Entries taken from a collection:
★ ★ ★ ★ ★ ★ ★
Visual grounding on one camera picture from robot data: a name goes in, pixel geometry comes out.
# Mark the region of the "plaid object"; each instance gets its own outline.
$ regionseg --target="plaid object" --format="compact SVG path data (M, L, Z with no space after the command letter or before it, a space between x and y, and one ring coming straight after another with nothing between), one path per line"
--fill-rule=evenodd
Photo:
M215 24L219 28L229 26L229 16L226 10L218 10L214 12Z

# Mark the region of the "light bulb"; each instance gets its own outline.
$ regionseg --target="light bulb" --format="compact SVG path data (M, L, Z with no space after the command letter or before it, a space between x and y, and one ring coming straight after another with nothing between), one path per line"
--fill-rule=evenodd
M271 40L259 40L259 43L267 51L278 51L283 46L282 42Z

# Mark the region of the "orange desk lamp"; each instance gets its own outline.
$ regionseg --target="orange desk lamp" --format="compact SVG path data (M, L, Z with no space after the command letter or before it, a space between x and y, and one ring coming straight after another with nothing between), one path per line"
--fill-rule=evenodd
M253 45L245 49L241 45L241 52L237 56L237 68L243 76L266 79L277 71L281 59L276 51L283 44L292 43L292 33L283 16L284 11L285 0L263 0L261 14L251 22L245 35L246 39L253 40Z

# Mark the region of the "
★ ★ ★ ★ ★ ★ ★
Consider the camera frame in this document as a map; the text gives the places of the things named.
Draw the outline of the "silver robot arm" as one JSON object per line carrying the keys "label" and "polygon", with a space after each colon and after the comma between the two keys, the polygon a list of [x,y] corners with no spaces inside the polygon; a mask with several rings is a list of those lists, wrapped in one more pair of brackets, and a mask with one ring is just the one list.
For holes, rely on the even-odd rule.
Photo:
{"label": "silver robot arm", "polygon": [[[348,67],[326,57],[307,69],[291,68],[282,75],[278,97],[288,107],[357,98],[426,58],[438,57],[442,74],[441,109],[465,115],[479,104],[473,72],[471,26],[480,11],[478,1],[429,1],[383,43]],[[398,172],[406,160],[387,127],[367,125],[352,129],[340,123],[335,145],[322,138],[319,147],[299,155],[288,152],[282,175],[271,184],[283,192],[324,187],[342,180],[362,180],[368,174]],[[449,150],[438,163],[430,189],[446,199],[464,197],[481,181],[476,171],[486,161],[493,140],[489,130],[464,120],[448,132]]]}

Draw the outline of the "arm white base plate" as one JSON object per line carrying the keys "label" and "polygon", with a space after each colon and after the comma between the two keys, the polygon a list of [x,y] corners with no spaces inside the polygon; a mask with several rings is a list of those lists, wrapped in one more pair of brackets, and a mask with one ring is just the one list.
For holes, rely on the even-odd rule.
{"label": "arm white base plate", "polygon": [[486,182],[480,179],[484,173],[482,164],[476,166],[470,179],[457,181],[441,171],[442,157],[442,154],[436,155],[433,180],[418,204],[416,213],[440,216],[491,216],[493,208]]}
★ ★ ★ ★ ★ ★ ★
* To do
Work out how many lines of the data above hold the word "orange", and write only the count.

* Exercise output
2